Where the line with "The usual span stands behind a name" appears below, start writing out lines exactly, and finish with the line with "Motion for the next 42", which is included; write out nothing else.

[Records provided Boundary: Start]

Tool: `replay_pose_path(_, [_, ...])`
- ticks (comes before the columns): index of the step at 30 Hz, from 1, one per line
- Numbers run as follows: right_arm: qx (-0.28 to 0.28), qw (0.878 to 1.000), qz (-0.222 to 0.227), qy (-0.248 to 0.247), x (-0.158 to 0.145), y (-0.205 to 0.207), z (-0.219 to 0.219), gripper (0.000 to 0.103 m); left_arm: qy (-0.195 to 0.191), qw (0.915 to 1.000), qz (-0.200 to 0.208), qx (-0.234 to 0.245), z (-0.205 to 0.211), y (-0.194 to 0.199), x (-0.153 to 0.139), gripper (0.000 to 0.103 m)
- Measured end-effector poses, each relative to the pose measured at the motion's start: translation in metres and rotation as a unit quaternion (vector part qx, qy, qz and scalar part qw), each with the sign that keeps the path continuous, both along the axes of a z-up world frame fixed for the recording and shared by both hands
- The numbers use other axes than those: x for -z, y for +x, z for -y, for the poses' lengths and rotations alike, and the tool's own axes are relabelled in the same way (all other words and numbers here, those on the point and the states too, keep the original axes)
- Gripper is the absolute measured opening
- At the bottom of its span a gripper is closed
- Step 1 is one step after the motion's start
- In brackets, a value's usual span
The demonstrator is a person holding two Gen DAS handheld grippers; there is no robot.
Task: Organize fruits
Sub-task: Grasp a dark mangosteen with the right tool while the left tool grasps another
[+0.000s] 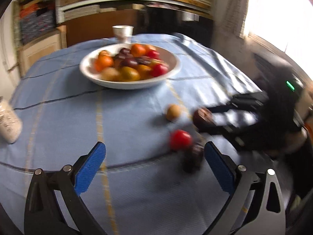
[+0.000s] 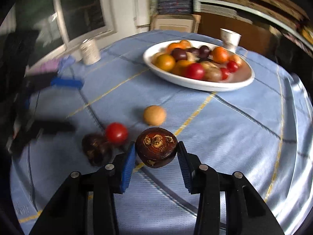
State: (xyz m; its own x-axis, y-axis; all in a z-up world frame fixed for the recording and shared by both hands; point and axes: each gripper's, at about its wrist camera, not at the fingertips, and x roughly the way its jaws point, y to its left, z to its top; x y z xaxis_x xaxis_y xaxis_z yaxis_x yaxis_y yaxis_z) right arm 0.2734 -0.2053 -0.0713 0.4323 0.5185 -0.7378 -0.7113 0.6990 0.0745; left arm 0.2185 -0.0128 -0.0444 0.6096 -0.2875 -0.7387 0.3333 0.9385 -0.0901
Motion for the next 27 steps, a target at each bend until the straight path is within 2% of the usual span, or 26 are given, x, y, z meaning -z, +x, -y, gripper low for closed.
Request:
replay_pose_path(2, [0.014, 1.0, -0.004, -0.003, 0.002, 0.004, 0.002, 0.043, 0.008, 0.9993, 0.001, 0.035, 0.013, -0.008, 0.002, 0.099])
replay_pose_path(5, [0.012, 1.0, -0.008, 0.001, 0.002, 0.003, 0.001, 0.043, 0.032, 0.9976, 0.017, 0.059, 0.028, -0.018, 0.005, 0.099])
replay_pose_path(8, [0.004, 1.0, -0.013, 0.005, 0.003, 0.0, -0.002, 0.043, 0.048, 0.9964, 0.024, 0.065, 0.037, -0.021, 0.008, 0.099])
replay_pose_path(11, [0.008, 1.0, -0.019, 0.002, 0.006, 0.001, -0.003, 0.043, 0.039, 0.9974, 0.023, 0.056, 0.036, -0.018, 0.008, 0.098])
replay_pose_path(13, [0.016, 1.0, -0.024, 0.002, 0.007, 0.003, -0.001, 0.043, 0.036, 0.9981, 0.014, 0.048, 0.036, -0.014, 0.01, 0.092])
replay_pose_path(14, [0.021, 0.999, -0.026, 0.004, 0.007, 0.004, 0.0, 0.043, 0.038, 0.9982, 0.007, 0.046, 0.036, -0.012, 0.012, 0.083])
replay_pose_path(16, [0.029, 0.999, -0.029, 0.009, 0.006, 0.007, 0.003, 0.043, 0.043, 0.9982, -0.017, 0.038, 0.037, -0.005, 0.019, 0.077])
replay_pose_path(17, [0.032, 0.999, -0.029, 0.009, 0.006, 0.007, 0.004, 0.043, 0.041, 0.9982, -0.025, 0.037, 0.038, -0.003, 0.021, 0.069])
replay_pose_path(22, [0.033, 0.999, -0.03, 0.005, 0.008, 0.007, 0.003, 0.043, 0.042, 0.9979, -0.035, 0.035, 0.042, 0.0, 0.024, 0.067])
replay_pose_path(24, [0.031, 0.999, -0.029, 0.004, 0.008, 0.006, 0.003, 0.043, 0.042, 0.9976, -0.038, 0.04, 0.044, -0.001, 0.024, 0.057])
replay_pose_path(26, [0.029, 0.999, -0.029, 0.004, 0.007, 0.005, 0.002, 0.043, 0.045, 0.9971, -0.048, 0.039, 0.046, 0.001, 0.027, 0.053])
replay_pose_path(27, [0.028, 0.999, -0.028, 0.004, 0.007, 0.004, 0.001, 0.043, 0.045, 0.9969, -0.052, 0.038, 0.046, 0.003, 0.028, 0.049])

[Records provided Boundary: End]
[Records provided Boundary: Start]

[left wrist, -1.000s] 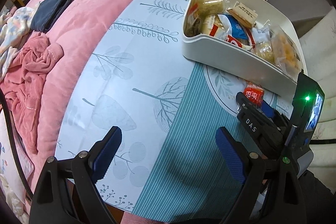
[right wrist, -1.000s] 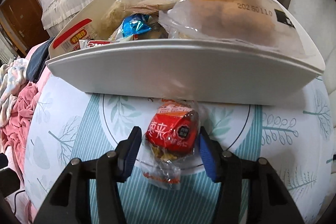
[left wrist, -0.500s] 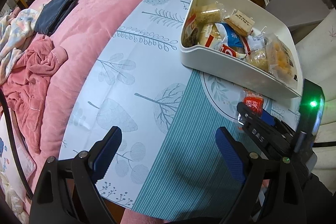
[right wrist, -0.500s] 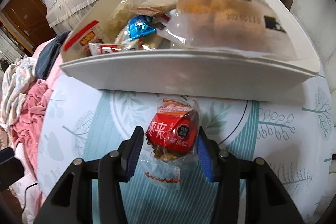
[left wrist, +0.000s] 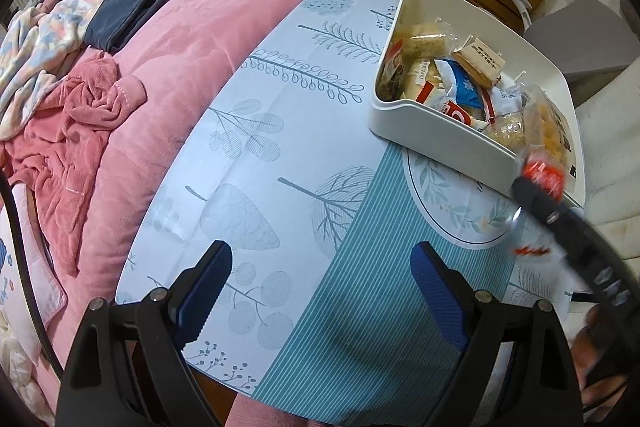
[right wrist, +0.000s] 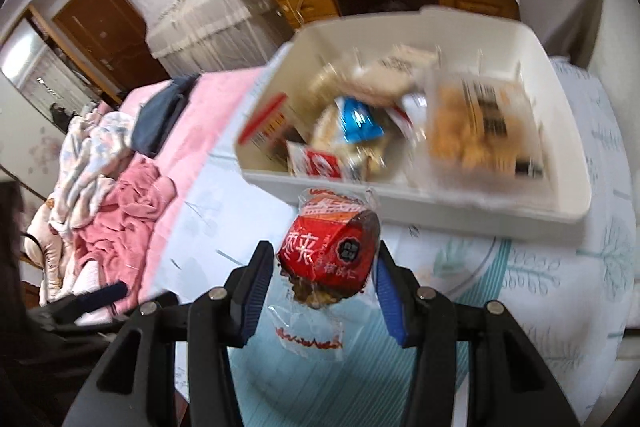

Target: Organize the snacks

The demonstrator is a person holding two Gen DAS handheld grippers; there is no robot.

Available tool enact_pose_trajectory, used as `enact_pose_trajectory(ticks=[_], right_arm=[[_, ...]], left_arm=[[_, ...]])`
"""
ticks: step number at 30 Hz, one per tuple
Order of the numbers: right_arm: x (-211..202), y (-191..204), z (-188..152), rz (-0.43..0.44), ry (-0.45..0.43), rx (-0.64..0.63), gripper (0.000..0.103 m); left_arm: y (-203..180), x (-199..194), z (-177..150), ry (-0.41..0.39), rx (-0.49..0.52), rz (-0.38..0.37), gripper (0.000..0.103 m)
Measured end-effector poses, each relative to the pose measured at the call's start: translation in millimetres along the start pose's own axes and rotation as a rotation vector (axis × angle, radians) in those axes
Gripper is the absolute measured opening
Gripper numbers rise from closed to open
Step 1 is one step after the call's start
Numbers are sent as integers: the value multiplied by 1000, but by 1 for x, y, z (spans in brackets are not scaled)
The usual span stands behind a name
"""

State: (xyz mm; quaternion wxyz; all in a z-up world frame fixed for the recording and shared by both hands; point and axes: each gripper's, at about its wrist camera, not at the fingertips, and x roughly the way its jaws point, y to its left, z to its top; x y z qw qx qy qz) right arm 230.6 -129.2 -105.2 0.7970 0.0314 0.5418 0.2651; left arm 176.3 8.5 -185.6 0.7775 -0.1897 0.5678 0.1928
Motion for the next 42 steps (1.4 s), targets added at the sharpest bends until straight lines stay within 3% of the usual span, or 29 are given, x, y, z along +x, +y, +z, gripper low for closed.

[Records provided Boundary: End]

▶ [Output of the exercise]
The usual span stands behind a name
"""

State: (xyz mm; quaternion wxyz; all in a z-up world frame fixed for the recording and shared by both hands; point and axes: each gripper's, at about its wrist camera, not at the fingertips, and x roughly the way its jaws point, y to its left, z to its top; x y z qw qx qy qz) right arm 230.6 -129.2 -105.2 0.7970 0.0314 0.5418 0.2651; left arm 176.3 8.5 -185.6 0.7775 -0.1897 0.5678 0.1928
Motion for the next 42 steps (1.4 s), targets added at the sharpest bends until straight lines stay within 3% of the usual span, or 29 are given, x, y, z along +x, +y, +z, gripper low for closed.

No further output is given for this exercise.